In the entries that follow, the first line to write out is the one containing "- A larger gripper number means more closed", and the last is the one containing "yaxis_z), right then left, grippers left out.". Reproduce that stretch exactly, with nothing before or after it.

(Stored data entries)
■ ■ ■
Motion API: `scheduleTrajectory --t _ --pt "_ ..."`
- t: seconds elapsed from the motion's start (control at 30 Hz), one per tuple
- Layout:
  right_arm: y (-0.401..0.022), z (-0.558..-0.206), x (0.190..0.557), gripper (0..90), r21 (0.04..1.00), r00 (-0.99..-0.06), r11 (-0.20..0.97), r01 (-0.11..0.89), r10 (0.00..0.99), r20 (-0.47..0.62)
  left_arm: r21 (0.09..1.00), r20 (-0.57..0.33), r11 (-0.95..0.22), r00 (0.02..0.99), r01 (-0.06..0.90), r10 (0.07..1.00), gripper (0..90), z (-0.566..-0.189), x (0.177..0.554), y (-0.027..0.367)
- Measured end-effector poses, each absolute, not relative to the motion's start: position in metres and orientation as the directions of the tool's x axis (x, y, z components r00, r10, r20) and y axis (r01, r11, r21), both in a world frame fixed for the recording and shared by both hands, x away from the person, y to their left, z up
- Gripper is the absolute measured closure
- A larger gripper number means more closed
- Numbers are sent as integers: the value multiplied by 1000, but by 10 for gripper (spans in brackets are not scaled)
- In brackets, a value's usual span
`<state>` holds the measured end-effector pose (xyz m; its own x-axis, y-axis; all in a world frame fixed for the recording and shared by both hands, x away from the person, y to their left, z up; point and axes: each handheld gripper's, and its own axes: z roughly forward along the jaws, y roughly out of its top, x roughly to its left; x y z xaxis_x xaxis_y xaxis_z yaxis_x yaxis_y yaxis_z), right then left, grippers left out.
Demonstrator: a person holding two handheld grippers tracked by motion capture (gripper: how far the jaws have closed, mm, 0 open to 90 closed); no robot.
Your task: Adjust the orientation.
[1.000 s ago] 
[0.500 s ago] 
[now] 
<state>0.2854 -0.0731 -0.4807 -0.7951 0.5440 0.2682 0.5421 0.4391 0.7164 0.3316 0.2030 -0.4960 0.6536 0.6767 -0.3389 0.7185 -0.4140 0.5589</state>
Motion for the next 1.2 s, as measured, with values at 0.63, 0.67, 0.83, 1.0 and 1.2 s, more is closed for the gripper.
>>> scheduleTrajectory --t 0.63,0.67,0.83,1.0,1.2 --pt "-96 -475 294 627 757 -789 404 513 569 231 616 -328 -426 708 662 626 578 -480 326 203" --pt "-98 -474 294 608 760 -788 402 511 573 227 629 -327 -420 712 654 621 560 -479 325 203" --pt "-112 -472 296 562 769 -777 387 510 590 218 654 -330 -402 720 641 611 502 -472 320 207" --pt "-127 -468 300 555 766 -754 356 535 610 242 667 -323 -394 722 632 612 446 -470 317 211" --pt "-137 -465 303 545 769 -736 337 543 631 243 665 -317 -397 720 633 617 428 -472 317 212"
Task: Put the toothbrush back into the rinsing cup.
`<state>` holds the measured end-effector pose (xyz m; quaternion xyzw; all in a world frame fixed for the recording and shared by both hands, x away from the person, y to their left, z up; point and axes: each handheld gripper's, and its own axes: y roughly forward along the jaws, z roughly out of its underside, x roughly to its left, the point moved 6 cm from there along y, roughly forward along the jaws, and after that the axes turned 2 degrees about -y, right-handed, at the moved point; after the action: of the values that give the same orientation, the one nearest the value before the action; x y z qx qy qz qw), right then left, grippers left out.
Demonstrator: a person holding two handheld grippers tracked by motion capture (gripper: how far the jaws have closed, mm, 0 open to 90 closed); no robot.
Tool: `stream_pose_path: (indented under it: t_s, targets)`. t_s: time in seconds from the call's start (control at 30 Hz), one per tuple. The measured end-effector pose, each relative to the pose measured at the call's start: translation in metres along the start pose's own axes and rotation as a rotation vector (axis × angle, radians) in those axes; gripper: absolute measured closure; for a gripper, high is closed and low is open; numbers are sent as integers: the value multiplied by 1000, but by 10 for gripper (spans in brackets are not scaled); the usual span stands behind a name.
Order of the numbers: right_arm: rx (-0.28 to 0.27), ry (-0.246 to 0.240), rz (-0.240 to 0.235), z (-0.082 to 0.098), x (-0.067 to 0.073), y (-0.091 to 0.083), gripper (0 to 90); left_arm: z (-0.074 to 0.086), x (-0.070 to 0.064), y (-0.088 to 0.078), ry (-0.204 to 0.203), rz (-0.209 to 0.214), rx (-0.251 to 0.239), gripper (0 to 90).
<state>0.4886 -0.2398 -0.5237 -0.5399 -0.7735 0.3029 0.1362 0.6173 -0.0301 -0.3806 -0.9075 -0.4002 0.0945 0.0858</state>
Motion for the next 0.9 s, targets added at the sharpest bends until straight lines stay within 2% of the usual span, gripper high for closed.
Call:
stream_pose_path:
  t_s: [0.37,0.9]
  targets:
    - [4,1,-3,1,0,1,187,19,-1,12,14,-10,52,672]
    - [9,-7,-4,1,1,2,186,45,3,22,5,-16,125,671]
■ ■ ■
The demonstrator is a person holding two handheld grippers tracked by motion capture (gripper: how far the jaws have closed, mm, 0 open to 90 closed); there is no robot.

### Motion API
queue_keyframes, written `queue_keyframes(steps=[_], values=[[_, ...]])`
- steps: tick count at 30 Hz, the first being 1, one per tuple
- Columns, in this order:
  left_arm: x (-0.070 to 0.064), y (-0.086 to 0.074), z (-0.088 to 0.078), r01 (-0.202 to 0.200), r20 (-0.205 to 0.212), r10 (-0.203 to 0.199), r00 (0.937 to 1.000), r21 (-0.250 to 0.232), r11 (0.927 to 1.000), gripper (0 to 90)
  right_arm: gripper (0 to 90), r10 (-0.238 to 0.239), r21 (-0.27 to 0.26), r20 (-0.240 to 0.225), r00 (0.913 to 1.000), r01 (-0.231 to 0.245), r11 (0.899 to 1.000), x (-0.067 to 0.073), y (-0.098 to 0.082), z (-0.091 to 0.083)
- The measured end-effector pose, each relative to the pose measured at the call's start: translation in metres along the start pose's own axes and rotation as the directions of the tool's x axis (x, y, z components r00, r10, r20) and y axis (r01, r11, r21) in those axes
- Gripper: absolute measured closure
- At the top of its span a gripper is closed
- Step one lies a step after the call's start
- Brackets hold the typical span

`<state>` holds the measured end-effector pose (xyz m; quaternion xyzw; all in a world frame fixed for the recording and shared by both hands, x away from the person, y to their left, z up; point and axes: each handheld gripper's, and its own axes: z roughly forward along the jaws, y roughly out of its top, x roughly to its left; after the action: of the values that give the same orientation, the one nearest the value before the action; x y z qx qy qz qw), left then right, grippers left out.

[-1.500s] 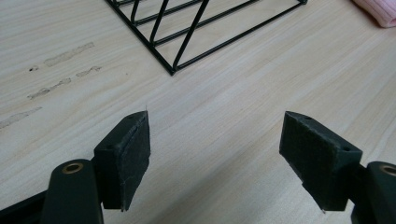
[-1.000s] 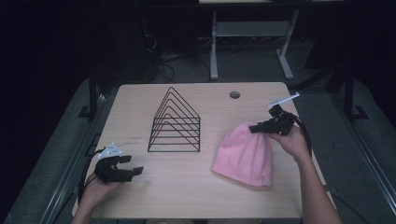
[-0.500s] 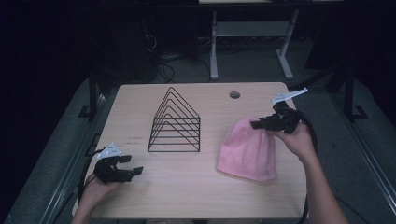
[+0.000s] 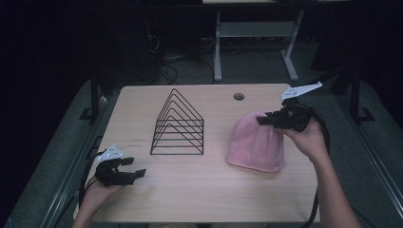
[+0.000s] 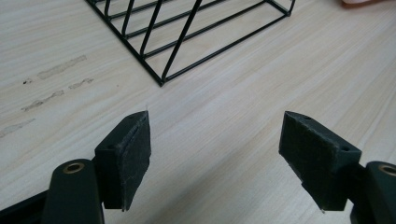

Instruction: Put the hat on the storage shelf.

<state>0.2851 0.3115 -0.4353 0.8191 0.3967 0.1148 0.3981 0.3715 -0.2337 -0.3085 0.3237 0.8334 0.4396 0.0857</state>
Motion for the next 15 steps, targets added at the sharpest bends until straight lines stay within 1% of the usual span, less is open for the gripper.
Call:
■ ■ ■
— Expected answer —
- A larger gripper number means more closed
- Numbers are sent as integers: the value multiplied by 1000, but by 10 for gripper (spans in brackets are not scaled)
- In brackets, a value's usual span
`<state>` holds the measured end-effector pose (xyz m; its own x-axis, y-axis; all in a world frame fixed for the recording and shared by both hands, x away from the person, y to their left, z up; point and axes: each handheld gripper's, and its own axes: z roughly forward along the jaws, y roughly out of its top, x roughly to its left; x y z xaxis_x xaxis_y xaxis_z yaxis_x yaxis_y yaxis_z), right then left, grippers left out.

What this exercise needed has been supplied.